**Exercise instructions**. Print this span of the material below exactly: the line with "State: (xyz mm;", the line with "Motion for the", and every line between them, but nothing else.

━━ Given material

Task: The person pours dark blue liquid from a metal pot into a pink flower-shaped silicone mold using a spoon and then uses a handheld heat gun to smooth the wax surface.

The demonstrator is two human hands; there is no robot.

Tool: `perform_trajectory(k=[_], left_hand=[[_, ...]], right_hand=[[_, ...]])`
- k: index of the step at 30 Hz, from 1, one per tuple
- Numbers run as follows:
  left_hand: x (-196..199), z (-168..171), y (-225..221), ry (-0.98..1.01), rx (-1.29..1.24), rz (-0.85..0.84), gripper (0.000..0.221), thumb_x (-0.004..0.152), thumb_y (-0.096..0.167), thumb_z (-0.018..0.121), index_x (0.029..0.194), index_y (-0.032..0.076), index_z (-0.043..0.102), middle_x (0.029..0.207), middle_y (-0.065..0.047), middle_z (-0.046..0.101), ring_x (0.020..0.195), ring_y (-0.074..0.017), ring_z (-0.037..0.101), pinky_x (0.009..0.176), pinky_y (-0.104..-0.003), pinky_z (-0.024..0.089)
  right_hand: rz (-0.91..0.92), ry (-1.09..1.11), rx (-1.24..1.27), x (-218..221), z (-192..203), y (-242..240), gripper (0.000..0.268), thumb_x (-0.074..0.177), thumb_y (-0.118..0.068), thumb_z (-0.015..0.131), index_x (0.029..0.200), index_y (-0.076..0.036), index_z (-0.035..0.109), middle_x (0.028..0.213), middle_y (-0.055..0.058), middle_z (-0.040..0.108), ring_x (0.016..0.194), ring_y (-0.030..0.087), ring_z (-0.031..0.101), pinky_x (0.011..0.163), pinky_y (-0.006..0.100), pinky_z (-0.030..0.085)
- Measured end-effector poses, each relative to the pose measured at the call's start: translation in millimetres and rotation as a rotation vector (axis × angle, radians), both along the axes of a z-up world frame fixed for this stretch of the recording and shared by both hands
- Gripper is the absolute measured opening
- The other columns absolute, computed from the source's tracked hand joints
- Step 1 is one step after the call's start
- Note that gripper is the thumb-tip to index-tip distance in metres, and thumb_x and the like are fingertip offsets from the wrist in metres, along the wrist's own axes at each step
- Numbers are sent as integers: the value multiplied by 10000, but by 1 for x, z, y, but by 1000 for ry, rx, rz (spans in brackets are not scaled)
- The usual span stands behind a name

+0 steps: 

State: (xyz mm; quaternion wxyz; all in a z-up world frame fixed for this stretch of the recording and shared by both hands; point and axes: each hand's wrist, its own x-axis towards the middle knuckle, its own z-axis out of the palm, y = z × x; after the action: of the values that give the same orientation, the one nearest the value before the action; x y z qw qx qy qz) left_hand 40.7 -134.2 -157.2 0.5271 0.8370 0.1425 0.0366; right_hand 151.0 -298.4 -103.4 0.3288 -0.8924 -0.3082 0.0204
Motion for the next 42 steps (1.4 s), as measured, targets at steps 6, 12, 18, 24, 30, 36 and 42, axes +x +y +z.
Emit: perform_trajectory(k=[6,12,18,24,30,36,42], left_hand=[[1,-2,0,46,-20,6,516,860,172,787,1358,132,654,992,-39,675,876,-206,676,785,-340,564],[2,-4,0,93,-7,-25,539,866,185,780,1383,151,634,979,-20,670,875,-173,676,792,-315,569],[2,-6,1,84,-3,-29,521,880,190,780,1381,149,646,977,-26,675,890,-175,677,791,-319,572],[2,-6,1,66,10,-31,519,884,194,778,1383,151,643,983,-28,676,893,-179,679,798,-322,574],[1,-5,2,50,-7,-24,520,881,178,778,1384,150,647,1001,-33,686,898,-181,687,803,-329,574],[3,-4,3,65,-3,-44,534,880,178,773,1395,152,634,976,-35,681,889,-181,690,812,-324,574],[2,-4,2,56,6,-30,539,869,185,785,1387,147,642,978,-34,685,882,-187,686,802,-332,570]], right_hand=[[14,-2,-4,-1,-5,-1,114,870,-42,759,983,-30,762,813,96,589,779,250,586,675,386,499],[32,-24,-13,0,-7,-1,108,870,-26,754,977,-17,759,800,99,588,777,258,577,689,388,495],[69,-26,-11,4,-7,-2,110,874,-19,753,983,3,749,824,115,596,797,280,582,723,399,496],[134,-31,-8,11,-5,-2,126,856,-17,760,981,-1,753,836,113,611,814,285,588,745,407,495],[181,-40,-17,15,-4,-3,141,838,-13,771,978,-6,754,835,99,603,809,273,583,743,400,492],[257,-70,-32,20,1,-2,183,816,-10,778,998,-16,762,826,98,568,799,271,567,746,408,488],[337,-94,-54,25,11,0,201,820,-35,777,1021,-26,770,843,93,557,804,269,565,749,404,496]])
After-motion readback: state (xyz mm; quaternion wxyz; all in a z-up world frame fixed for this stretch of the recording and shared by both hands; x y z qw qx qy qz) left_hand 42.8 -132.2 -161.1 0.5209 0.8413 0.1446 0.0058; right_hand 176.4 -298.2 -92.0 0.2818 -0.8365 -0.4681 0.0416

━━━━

**Your response**.
State: (xyz mm; quaternion wxyz; all in a z-up world frame fixed for this stretch of the recording and shared by both hands; point and axes: each hand's wrist, its own x-axis towards the middle knuckle, its own z-axis out of the palm, y = z × x; after the action: of the values that give the same orientation, the one nearest the value before the action; x y z qw qx qy qz) left_hand 40.7 -134.2 -157.2 0.5271 0.8370 0.1425 0.0366; right_hand 151.0 -298.4 -103.4 0.3288 -0.8924 -0.3082 0.0204
Motion for the next 42 steps (1.4 s), as measured, targets at steps 6, 12, 18, 24, 30, 36 and 42, axes +x +y +z.

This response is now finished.